Local officials—who suddenly found themselves empowered to approve those applications—knew demand was falling but wanted the tax revenue and jobs these projects would bring. Local officials also knew Beijing was steadily shutting down the nation’s outdated, pollution-intensive coal plants—including many in their own provinces—and wanted to quickly bring cleaner plants on line to keep coal jobs and coal tax revenue in their district. Provinces that cannot supply their own power must import power from their neighbors, and officials would generally prefer to be on the exporting side of that exchange, since the exporter has more revenue-seeking opportunities.⁴⁰

Beijing ordered local officials to assess new project applications based on local demand conditions and central government energy policy priorities, which included a shift away from coal-fired power.⁴¹ Instead, local officials all raced to be the last coal-fired province standing.

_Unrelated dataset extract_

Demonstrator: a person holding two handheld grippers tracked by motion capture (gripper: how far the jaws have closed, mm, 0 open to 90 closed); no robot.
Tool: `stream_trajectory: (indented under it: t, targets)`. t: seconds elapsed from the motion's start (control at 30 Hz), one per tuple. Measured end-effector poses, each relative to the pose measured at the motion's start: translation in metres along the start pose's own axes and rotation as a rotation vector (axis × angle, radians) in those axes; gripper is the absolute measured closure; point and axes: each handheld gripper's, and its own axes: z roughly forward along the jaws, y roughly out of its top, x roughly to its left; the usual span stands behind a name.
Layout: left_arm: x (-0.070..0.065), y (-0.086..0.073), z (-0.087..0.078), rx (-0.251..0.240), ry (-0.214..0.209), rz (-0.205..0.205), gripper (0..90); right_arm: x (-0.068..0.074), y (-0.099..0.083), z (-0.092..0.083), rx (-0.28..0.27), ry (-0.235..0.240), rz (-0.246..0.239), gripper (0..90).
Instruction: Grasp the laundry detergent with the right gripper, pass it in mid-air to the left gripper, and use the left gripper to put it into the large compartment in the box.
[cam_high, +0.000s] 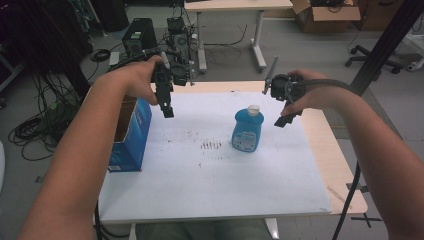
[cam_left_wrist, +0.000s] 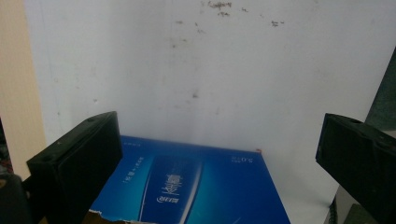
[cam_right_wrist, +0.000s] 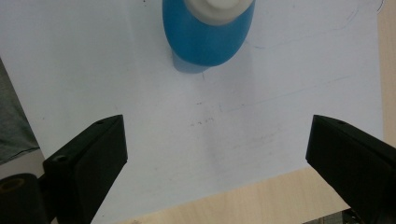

The result was a glut of coal plants that the nation could not actually use.⁴² Grid operators responded by spreading purchase quotas thinner and thinner among the nation’s expanding fleet of coal-fired power plants. Currently, Beijing is forcing every plant in the nation to run at the same utilization rate, which is approximately 47.7 percent of total plant capacity.⁴³ In 2016, plant utilization fell to levels that China had not seen since the 1970s, when the nation was just emerging from the cultural revolution.